Il Messaggero, 17 Febbraio 2002

Spagna, diventa un caso nazionale la polemica tra il padre della tredicenne e le autorità

Aznar: "A scuola senza velo"

Ragazza marocchina non può andare in aula a capo coperto

dal nostro corrispondente

JOSTO MAFFEO

MADRID - La chiamano "guerra dello chador", in campo è sceso pure il governo spagnolo e la stampa, la radio e la tv amplificano i toni di un dibattito che è ormai nazionale. La storia è quella di una tredicenne marocchina il cui padre non intende mandarla a scuola senza velo, mentre autorità scolastiche e politici sostengono che in aula si sta a capo scoperto, tutti uguali.

Accade all’Escorial, ai piedi della sierra madrilena, all’ombra della reggia-convento dalla quale Filippo II dominava il mondo, proprio poco dopo i sette secoli di presenza araba nella Penisola Iberica. Stavolta il protagonista è un berbero, il marocchino Alì E., che da alcuni mesi risiede nella località con la famiglia, una delle cui componenti è la figlia tredicenne Fatima, la cui pubertà è all’origine della decisione paterna: "D’ora in poi, fuori casa deve indossare lo hiyab". Il velo hiyab e non lo chador, come molti si ostinano a dire e scrivere, primo errore di un putiferio dai troppi errori.

Ecco, dunque, che Fatima, dirottata verso una scuola religiosa parificata poiché nelle pubbliche non c’è posto, si sente dire che tra le pareti scolastiche il capo dev’essere scoperto, neppure quel fazzoletto che è lo hiyab deve alterare l’uniformità e la normalità scolastica. Niente da fare, ribatte Alì, le nostre tradizioni devono essere rispettate sennò Fatima resta a casa.

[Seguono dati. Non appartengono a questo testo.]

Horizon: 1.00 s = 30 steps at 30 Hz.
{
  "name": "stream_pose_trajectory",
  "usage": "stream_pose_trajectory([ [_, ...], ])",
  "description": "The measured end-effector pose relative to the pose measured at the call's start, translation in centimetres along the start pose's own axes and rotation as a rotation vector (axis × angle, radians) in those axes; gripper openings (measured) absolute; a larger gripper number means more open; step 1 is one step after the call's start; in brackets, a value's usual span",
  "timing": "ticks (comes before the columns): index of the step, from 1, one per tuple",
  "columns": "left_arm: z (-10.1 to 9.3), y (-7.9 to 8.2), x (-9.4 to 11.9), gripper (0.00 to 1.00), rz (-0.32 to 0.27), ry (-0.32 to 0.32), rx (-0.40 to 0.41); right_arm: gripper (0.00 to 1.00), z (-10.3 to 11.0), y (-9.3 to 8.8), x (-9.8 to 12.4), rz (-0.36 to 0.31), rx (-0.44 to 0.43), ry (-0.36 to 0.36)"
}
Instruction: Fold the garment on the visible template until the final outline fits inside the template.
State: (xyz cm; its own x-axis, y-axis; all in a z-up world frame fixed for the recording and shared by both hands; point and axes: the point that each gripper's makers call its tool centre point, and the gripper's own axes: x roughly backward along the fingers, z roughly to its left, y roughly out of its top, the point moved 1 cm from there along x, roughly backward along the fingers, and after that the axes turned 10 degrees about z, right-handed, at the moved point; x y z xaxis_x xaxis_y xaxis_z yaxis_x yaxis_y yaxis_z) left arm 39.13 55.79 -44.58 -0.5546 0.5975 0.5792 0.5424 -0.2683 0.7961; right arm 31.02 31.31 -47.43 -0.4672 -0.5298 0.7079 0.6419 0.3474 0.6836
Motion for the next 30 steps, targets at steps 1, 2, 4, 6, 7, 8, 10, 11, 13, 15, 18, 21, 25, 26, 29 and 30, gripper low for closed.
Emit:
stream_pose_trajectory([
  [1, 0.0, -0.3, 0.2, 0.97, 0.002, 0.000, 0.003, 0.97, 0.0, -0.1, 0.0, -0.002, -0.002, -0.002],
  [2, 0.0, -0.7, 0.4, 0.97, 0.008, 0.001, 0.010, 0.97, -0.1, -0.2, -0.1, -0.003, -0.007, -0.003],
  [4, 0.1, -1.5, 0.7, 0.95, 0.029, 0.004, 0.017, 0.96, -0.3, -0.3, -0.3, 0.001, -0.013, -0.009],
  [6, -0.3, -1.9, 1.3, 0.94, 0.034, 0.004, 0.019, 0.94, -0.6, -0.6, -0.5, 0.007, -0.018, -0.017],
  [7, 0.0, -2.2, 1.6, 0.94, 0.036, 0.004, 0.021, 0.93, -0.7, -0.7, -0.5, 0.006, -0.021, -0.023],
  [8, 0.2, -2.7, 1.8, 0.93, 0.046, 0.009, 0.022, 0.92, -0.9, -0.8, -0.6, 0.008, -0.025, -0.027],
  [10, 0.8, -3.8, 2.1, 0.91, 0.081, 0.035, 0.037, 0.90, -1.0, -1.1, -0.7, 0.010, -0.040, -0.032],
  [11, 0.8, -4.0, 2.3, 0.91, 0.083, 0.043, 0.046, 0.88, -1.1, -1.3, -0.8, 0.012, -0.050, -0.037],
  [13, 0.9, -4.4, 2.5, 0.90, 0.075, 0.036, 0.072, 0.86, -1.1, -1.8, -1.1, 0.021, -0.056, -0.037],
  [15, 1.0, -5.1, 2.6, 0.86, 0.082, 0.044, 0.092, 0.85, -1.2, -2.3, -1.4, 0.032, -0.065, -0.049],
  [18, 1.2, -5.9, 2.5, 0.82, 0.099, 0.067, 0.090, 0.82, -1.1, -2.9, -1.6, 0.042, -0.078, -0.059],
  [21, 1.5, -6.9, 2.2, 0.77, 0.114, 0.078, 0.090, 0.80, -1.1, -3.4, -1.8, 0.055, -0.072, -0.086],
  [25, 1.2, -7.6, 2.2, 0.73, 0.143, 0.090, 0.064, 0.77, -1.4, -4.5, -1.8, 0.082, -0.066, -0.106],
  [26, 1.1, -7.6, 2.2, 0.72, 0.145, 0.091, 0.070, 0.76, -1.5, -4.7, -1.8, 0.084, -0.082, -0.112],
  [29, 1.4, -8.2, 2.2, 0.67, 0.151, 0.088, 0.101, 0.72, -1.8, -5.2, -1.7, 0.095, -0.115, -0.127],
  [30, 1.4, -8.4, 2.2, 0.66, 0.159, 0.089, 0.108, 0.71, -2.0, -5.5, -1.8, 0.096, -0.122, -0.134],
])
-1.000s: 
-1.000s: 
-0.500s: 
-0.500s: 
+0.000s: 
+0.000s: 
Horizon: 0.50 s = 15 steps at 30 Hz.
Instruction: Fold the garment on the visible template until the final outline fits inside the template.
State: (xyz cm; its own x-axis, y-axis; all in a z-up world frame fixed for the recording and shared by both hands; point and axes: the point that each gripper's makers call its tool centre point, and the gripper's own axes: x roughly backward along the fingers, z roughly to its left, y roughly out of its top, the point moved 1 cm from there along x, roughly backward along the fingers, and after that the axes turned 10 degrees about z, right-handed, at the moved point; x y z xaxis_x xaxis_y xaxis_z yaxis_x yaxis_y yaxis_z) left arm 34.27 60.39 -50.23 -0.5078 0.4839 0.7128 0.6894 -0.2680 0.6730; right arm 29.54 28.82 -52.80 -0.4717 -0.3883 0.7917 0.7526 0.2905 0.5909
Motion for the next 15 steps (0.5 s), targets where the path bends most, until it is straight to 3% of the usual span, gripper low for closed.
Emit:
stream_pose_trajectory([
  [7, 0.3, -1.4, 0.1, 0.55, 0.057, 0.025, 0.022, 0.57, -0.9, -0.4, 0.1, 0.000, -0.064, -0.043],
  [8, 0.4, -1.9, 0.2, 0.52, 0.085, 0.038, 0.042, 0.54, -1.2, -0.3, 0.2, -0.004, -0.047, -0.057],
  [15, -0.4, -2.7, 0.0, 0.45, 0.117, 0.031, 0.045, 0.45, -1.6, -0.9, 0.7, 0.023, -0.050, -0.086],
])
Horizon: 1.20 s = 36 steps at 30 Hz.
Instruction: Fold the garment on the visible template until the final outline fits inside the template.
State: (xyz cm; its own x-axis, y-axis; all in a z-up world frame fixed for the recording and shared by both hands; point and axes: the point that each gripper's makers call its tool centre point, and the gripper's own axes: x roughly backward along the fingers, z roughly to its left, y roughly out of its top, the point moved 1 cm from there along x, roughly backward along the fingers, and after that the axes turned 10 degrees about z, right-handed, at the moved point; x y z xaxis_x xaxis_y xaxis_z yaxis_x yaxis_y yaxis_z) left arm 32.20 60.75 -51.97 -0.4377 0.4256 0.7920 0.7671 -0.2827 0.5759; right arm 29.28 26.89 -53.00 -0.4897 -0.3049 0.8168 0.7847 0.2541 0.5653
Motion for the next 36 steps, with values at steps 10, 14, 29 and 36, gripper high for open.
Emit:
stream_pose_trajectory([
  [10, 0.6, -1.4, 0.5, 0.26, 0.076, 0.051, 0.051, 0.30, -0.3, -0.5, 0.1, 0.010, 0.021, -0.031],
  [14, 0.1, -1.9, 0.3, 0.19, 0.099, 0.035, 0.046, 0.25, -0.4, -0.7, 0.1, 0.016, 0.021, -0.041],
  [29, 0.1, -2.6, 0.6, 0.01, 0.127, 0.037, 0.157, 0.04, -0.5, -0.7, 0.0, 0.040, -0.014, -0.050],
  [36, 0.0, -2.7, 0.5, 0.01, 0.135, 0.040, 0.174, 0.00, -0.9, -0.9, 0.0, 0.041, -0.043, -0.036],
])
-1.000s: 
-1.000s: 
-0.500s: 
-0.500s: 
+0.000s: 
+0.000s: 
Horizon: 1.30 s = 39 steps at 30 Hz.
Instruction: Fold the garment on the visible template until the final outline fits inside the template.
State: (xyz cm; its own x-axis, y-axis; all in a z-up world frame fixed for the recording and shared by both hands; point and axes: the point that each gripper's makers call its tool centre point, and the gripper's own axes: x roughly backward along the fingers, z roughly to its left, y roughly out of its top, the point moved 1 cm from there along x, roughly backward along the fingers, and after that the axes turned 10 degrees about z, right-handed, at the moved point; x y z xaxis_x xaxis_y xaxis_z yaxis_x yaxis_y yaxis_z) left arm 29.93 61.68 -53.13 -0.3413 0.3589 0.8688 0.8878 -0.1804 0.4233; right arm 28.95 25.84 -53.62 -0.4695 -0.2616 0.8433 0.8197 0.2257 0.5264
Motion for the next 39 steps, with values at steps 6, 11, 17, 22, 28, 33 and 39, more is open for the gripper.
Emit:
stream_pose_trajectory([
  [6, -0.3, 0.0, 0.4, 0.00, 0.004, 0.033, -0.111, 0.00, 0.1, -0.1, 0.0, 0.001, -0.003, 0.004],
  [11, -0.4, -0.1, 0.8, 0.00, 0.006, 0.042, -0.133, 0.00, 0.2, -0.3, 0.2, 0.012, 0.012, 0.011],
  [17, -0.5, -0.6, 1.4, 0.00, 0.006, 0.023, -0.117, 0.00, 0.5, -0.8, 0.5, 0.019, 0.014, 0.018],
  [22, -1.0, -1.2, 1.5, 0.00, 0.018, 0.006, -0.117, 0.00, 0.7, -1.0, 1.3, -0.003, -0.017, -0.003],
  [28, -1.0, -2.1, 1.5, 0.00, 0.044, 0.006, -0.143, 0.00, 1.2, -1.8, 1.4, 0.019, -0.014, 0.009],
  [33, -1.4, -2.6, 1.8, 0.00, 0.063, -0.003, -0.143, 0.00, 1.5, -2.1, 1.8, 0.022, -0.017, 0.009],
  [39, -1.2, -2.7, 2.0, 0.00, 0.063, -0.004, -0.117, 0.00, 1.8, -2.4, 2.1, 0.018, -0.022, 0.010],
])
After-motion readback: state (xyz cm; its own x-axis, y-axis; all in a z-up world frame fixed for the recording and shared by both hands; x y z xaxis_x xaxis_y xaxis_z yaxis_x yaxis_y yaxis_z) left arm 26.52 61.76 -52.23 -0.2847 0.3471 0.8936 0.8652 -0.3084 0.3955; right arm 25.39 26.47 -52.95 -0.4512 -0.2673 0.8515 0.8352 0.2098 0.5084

Si muovono associazioni, partiti politici e autorità scolastiche, si avvia il dibattito ed ecco la soluzione: un posto straordinario in una scuola pubblica. Ma sempre senza velo, tuona la direttrice didattica, spalleggiata dall’opposizione socialista e dallo stesso governo Aznar, la cui titolare della Pubblica Istruzione, Pilar del Castillo, è in sintonia con la maggioranza: il velo opprime la donna e poi in aula le regole valgono per l’intera scolaresca. Non tutti sono d’accordo, c’è pure chi sostiene che il rispetto delle credenze e delle tradizioni deve prevalere. E c’è chi aggiunge che, con il tempo, saranno la stessa bimba e famiglia a valutare situazione, ambiente e opportunità e decidere se mantenere o meno la rigida posizione.

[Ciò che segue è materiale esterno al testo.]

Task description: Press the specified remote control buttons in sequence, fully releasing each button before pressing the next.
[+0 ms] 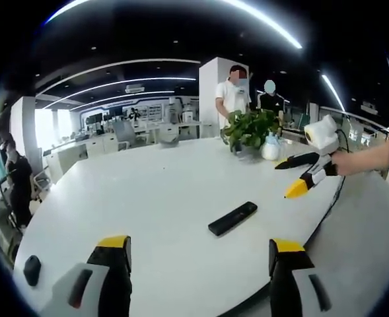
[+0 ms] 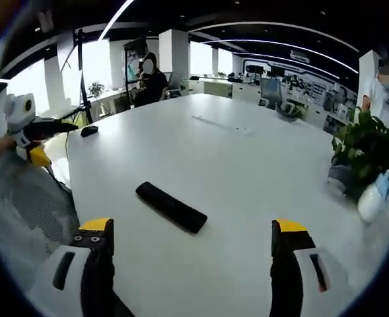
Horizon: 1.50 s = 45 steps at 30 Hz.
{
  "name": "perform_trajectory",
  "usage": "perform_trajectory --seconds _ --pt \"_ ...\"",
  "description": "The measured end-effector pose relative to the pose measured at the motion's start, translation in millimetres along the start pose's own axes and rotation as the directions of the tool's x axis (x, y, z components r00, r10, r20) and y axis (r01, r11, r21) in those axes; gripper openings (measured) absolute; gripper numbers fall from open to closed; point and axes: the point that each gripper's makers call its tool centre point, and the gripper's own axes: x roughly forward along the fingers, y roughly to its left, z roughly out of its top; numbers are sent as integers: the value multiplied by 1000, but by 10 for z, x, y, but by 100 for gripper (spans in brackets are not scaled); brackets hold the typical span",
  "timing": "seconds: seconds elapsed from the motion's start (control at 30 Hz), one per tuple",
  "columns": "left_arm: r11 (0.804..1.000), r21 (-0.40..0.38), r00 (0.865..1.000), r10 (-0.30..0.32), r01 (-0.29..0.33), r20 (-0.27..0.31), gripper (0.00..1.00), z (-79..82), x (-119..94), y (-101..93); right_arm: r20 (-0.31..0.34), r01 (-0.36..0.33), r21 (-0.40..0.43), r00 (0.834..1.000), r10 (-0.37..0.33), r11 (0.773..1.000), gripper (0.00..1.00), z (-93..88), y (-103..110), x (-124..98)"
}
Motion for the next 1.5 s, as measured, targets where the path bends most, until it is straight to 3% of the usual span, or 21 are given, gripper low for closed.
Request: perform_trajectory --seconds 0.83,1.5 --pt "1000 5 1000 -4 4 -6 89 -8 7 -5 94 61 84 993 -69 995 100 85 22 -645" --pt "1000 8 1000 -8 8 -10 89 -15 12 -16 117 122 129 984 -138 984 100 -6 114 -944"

Nelle prossime ore si riunirà il consiglio d’istituto, ma tutto lascia intendere che le rigide e contrapposte posizioni, di Alì e della scuola, si manterranno. Scontro di culture, apparentemente, ma che in alcuni settori dell’immigrazione musulmana è pure è visto come "cocciutaggine degl’incolti". Sarà, non è facile decidere e, soprattutto, nessuno sembra aver chiesto il parere della vera interessata: la piccola Fatima.